Report from SIIM: Teleradiology-linked MR examines cerebral malaria in sub-Saharan Africa

June 8, 2009

A poster describing malaria research involving MR images transmitted via fiber and satellite links from sub-Saharan Africa to Michigan State University won a first place award at the Society for Imaging Informatics in Medicine meeting.

A poster describing malaria research involving MR images transmitted via fiber and satellite links from sub-Saharan Africa to Michigan State University won a first place award at the Society for Imaging Informatics in Medicine meeting.

The research program aims to diagnose cerebral malaria in a pediatric population and better understand the processes of the disease. Initially, research relied on data collected in autopsies, but the principal investigators concluded that the approach wasn't going to yield any new information and turned to MR, said Matthew T. LaTourette, an MSU engineer who presented the poster.

The program extends a long-lasting collaboration between MSU, Queen Elizabeth Central Hospital, where the scanner is located, and the University of Malawi College of Medicine in Blantyre, Malawi, to apply neurological MR methods in cerebral malaria research. It collects brain images on a 0.35T scanner and sends them via satellite to the U.K., where they are forwarded via fiber networks to MSU for postprocessing and analysis.

Malaria causes the deaths of three to four million children per year and threatens half of the world's population. As part of a National Institutes of Health-funded malaria study, the program established an MR research facility located within a region hit hard by pediatric cerebral malaria.

Cerebral malaria is caused by a parasite in the brain that consumes hemoglobin and excretes it as a crystal called hemozoin, LaTourette said. Hemozoin is paramagnetic, and gradient MR imaging sequences show blood and can help identify the crystals accumulating near the parasite.

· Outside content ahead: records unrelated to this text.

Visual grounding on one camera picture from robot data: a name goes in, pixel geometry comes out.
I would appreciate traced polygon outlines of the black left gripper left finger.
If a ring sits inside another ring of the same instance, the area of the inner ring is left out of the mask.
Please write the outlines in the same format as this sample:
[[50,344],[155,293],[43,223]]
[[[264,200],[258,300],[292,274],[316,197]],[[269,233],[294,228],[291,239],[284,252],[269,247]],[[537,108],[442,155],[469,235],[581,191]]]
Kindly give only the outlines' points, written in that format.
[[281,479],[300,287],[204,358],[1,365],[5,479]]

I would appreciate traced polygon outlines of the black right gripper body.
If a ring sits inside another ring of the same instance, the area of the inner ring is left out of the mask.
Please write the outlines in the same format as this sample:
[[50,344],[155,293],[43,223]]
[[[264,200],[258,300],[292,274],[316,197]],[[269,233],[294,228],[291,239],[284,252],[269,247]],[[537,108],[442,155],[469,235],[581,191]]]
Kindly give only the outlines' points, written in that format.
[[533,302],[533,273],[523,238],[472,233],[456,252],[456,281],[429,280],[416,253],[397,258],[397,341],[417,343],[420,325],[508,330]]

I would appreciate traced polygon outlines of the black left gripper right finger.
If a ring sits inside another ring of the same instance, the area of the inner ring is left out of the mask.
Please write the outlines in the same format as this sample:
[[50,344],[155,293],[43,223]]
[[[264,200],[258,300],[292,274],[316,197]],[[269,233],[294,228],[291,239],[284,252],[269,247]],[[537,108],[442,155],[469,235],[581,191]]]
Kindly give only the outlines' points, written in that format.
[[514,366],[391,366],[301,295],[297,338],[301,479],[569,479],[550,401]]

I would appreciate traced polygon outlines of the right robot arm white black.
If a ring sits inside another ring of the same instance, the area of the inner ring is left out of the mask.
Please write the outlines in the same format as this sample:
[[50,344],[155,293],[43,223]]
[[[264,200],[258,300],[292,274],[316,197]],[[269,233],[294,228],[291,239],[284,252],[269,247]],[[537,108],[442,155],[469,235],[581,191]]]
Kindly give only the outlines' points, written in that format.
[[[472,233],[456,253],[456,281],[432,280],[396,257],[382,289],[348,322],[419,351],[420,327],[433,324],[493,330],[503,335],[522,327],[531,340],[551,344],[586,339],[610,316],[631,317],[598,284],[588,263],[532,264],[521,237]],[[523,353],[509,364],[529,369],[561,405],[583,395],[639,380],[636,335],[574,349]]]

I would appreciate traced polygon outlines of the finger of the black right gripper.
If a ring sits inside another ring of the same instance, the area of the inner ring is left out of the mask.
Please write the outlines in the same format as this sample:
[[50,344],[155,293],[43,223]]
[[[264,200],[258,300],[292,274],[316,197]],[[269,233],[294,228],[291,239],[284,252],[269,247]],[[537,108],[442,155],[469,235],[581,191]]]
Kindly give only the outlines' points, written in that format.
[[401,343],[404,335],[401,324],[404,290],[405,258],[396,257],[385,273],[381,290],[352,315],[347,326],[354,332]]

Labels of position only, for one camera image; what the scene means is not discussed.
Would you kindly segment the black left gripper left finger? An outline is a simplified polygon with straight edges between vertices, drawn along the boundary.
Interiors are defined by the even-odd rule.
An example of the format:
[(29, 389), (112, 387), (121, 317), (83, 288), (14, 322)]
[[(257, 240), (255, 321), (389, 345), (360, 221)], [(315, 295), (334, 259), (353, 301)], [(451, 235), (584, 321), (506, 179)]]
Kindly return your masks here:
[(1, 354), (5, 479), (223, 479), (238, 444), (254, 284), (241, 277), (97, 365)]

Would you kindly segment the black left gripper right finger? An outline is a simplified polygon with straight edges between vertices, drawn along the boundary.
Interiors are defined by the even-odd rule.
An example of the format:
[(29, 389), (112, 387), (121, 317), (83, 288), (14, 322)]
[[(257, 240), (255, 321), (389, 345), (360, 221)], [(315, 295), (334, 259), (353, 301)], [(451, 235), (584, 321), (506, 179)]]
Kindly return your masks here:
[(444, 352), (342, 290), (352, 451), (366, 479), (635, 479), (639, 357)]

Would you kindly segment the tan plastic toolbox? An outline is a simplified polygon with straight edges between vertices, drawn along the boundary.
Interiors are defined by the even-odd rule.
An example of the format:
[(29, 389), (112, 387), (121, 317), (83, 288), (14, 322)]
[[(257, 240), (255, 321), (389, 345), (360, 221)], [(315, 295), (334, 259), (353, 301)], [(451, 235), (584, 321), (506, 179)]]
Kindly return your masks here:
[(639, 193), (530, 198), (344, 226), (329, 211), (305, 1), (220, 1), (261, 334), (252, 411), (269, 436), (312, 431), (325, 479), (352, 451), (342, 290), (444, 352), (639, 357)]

Cerebral malaria accounts for 50% of five-year-old and under mortality in sub-Saharan Africa, according to a description of the research program on the MSU website. Approximately 70% to 90% of childhood cerebral malaria victims survive, but many of these children suffer from neurological sequelae, including cognitive deficits, behavioral problems, and epilepsy.

Until this program, attempts to image cerebral malaria have been limited, and little is known about the process of brain injury that occurs in survivors, according to MSU. The dearth of imaging information in childhood cerebral malaria is largely due to the lack of MRI facilities in malaria endemic regions.

The MR scanner was donated by GE Health Systems and installed in July 2008. Future studies may include MRI evaluations in patients with spinal schistosomiasis, CNS onchocerciasis, and HIV-related disorders, according to MSU.